Around 10,000 people without authorization are trying to cross the southern US border each day, nearly double the number before the pandemic, with a new caravan of hundreds if not thousands of people heading by foot since the past weekend.
“Nobody’s going to stop migration,” activist and caravan organizer Luis Garcia Villagran said, complaining that migrants were being treated as “currency” by the US and Mexican governments.
“A budget of billions of dollars is being settled right now to mitigate migration.
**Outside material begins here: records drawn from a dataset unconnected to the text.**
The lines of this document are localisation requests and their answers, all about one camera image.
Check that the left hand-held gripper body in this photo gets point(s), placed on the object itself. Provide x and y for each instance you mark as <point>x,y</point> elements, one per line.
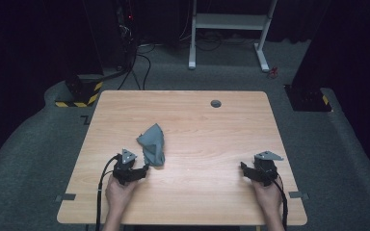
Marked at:
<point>124,170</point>

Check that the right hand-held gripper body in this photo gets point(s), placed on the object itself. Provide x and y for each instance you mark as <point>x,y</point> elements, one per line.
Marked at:
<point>266,171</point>

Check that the grey cloth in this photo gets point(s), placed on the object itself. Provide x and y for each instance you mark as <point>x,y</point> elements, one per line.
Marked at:
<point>153,144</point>

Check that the person's right hand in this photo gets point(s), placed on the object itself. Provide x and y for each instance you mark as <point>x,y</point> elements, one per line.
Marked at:
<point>269,197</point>

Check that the person's left hand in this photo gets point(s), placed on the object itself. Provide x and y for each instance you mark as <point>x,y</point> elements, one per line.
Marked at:
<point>118,195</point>

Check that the grey tape strip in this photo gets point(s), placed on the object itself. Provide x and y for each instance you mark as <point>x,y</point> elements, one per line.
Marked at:
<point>66,197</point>
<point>298,195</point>

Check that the grey round table grommet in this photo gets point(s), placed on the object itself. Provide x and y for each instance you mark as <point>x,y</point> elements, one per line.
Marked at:
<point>216,103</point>

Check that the black yellow striped stand base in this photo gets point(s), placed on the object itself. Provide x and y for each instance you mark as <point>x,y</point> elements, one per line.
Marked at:
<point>83,93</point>

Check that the small red floor object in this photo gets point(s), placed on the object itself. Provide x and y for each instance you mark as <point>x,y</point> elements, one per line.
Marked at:
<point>272,72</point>

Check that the dark equipment rack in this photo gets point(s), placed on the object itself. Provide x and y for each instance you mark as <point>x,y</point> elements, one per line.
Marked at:
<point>126,32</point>

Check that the white metal stand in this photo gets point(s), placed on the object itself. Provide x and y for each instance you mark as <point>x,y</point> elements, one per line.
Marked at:
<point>229,21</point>

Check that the dark curtain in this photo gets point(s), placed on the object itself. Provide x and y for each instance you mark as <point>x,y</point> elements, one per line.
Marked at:
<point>350,45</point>
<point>29,48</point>

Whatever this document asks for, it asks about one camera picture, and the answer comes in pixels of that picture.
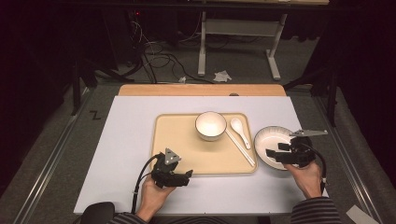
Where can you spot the white bowl with dark rim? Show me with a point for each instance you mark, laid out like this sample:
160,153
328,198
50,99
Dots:
210,124

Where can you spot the dark device with red light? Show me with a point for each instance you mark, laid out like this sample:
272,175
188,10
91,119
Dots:
124,34

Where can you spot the white metal desk frame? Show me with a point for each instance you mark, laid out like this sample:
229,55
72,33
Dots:
239,27

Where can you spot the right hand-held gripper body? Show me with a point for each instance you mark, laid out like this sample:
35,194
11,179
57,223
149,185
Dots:
302,154

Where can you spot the small crumpled white paper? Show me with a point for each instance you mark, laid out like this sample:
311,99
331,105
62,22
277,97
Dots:
182,79

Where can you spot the black metal stand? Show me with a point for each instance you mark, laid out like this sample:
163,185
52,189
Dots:
76,93
332,93

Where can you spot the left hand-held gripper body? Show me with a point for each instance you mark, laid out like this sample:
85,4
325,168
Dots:
165,175

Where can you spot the white plate with dark rim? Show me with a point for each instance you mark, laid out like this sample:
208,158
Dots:
267,140

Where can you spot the white board table cover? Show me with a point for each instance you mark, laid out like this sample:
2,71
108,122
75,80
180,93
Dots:
124,140

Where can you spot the white ceramic spoon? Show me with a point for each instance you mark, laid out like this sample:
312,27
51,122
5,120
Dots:
237,126

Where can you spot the white chopstick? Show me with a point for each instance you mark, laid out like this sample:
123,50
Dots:
239,146
241,150

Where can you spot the person's left hand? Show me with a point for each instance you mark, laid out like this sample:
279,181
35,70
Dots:
154,197

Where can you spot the person's right hand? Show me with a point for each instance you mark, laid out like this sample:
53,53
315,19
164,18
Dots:
309,180

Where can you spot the large crumpled white paper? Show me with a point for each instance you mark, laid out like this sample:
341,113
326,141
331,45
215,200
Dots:
222,76

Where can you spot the flat white paper sheet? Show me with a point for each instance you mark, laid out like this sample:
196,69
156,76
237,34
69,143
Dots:
362,215

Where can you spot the beige plastic tray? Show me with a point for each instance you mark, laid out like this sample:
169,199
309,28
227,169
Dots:
177,140

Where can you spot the aluminium floor rail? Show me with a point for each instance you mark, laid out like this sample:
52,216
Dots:
46,168
348,161

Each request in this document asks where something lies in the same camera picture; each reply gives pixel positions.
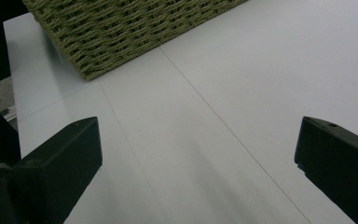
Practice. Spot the green woven basket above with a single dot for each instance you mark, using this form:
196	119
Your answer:
121	34

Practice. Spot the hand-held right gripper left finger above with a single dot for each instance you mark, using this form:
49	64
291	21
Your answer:
65	161

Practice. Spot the aluminium frame rail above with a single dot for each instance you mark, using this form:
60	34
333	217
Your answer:
10	113

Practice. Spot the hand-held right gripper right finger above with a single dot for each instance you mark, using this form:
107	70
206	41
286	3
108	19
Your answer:
341	165
With all the gold and money in the world they cannot stop people seeking better living conditions,” he told reporters in southern Mexico.
Legal crossings affected
US border authorities have been so overwhelmed that they have suspended several legal crossings to focus on processing undocumented migrants.
Reopening those crossings “is a priority for us” given the close trade links between the two countries, Mexican Foreign Minister Alicia Barcena told reporters after the talks, which she described as “excellent.”
Blinken, whose trip is a break from months of focus on the Middle East crisis, was accompanied by Secretary of Homeland Security Alejandro Mayorkas along with White House homeland security advisor Liz Sherwood-Randall.
Mexico, under agreements with both Biden and his predecessor Donald Trump, has agreed at least temporarily to take in migrants seeking to cross into the United States.
The package proposed by Biden to Congress would also fund 1,300 additional Border Patrol agents to help address migration.
The Biden administration has warned that without a deal, Ukraine will soon run out of weapons needed to repel the nearly two-year-old Russian invasion.
On Wednesday, the US State Department announced what it said was the last remaining package of weapons available for Ukraine under existing authorization and urged Congress to “act swiftly” to renew the flow.
However, Republican hardliners have shown little sign of compromise.
Trump, the frontrunner for the Republican nomination to challenge Biden next November, is again campaigning on stridently anti-immigrant rhetoric, accusing foreigners of “poisoning the blood of our country,” language that critics pointed out was similar to that of Adolf Hitler.
‘No magic wand’
Andrew Rudman, director of the Mexico Institute at the Wilson Center in Washington, expected Blinken to seek additional support from Mexico to keep migrants within its borders, such as temporary work permits.
“The Biden administration wants to show for its own domestic political reasons that they’re doing everything they possibly can,” he said.
“One of the challenges is that everybody wants a short-term solution to a global, long-standing problem,” Rudman said of migration. “There is no magic wand.”
Migrants have been fleeing Central American countries ravaged by poverty, violence and disasters worsened by climate change.
In recent months there has also been an uptick in migrants heading through Mexico from Haiti, which has been devastated by gang violence and a lack of a functioning government, and from Venezuela, where basic goods have fallen in short supply after years of economic chaos.
Maria Alicia Ulloa, a Honduran who is part of the latest caravan, voiced fears that tougher US-Mexican immigration measures would mean returning to a country beset by crime and unemployment.
“We emigrate with the hope of giving a better life to our children, and a better life to the relatives who remain behind,” she said.